L’article 325-7 du règlement général de l’AMF, dans la même rédaction, énonce : « Le conseil au client est formalisé dans un rapport écrit justifiant les différentes propositions, leurs avantages et les risques qu’elles comportent. / Ces propositions se fondent sur : / 1° L’appréciation de la situation financière du client et de son expérience en matière financière ; / 2° Les objectifs du client en matière d’investissements. / Ces deux éléments sont exposés, dans le rapport, de façon détaillée et adaptée à la qualité de personne physique ou morale du client. ».

Sur l’examen du grief

— Sur l’absence de document d’entrée en relation, de lettre de mission et de rapport écrit

Il convient de relever, à titre liminaire, que les notifications de griefs ne se fondent pas seulement sur un échantillon de 15 dossiers pour retenir un manquement dans 100 % des cas, les déclarations de CPF étant également invoquées, et qu’elles ne se réfèrent pas à l’interrogation de 18 clients.

Il est établi par les constats des contrôleurs que le document d’entrée en relation, la lettre de mission et le rapport écrit prévus, respectivement, aux articles 325-3, 325-4 et 325-7 du règlement général de l’AMF ne figuraient dans aucun des 15 dossiers vérifiés.

En outre, interrogée par les contrôleurs sur la remise des trois documents à chaque client ayant souscrit aux produits concernés au cours de la période considérée, CPF a d’abord indiqué qu’elle avait seulement remis trois rapports écrits puis qu’aucun n’avait été remis.

Ultérieurement, les mis en cause ont fait valoir, d’une part, qu’il n’y avait pas lieu à remise d’un document d’entrée en relation au motif que tous les clients ayant souscrit aux produits en cause étaient d’anciens clients, et, d’autre part, en produisant des courriels adressés à des clients qualifiés par eux de rapports écrits, que certains clients s’étaient vus remettre une lettre de mission et un rapport écrit.
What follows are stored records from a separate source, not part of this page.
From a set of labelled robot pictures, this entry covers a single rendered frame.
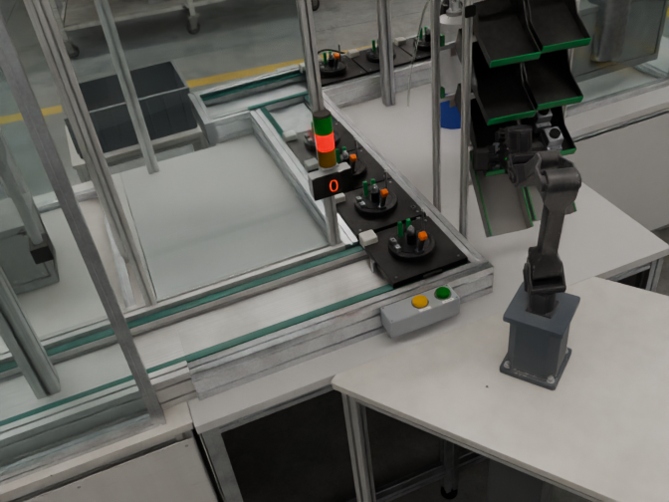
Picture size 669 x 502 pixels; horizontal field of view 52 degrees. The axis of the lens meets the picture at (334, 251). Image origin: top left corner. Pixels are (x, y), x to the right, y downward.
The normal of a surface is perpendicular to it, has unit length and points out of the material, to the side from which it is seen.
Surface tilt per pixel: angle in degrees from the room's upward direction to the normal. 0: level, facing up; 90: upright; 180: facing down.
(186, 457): 90
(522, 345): 90
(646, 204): 90
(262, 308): 0
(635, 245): 0
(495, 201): 45
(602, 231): 0
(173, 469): 90
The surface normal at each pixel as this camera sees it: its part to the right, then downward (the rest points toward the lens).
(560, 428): -0.10, -0.78
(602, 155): 0.37, 0.55
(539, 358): -0.52, 0.57
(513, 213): 0.07, -0.14
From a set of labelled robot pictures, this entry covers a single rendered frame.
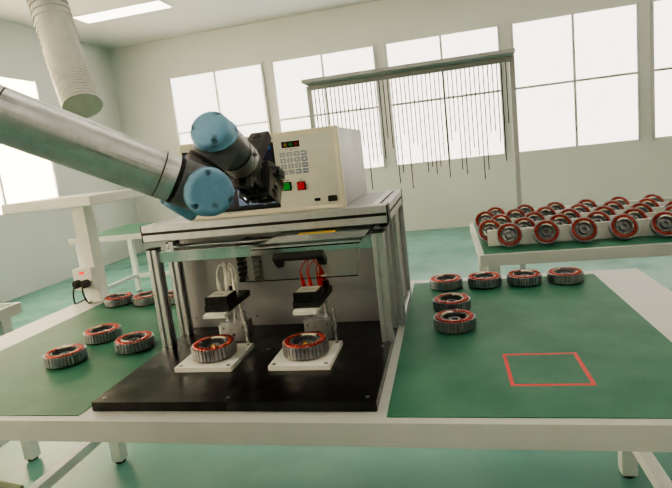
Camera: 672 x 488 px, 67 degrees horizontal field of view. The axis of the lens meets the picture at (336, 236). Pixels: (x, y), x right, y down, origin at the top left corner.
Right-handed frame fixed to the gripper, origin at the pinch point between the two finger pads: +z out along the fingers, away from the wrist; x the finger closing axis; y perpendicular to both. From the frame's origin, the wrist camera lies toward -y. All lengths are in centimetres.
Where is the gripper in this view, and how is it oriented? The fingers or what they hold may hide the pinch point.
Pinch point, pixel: (276, 187)
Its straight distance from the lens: 123.3
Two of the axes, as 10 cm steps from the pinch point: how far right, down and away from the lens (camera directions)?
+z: 2.3, 2.6, 9.4
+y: 0.1, 9.6, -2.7
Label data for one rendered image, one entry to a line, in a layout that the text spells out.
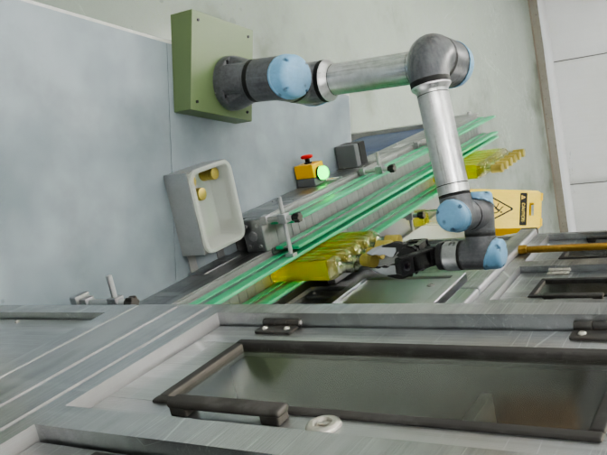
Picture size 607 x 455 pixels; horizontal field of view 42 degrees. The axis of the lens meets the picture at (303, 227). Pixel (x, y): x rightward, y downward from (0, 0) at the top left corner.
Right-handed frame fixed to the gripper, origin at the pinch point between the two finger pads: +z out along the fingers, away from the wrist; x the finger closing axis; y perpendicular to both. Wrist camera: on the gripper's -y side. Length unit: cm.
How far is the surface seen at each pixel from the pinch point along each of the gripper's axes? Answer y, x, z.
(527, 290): 22.3, -16.9, -33.2
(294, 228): 9.3, 8.0, 28.5
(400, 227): 76, -11, 28
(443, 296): 7.2, -12.9, -15.5
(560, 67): 592, -1, 93
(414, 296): 6.9, -12.7, -6.9
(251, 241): -6.7, 9.3, 32.8
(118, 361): -111, 23, -23
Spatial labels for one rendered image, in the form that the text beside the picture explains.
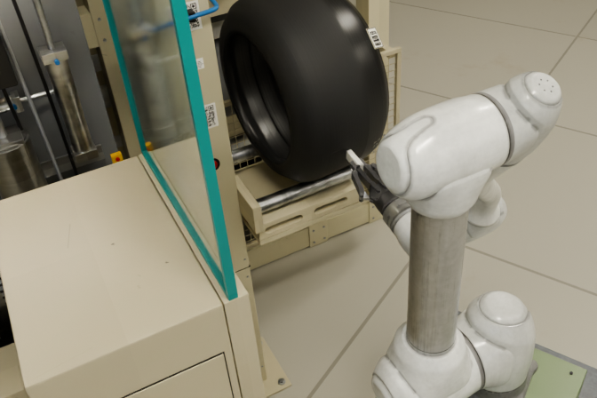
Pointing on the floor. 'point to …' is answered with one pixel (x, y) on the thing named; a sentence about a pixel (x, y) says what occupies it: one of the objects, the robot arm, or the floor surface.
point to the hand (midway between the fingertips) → (354, 161)
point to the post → (204, 36)
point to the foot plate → (277, 379)
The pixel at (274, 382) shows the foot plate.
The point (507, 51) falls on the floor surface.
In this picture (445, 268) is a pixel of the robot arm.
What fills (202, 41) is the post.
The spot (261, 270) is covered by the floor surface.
Les dispositions de l’article 325-3 du règlement général de l’AMF, qui imposent la remise du document lors de l’entrée en relation avec un « nouveau » client, ont pour objet de fournir certaines informations à ce dernier, notamment des éléments sur la qualité de CIF du professionnel : mention du statut de CIF, numéro d’enregistrement attribué en cette qualité par l’association à laquelle il adhère ou, depuis le

18 juin 2013, numéro d’immatriculation au registre mentionné au I de l’article L. 546-1 du code monétaire et financier, etc.. Dès lors, sauf à restreindre la portée de ces dispositions en privant du bénéfice des informations qu’elles prévoient les clients ayant eu affaire au professionnel dans le cadre d’activités ne relevant pas du statut de CIF, le « nouveau client » doit être entendu comme celui qui, pour la première fois, entre en relation avec ce professionnel en sa qualité de CIF.

En conséquence, CPF était tenue de remettre un document d’entrée en relation aux clients auxquels elle fournissait pour la première fois, comme en l’espèce, une prestation relevant de l’exercice de ses activités de CIF.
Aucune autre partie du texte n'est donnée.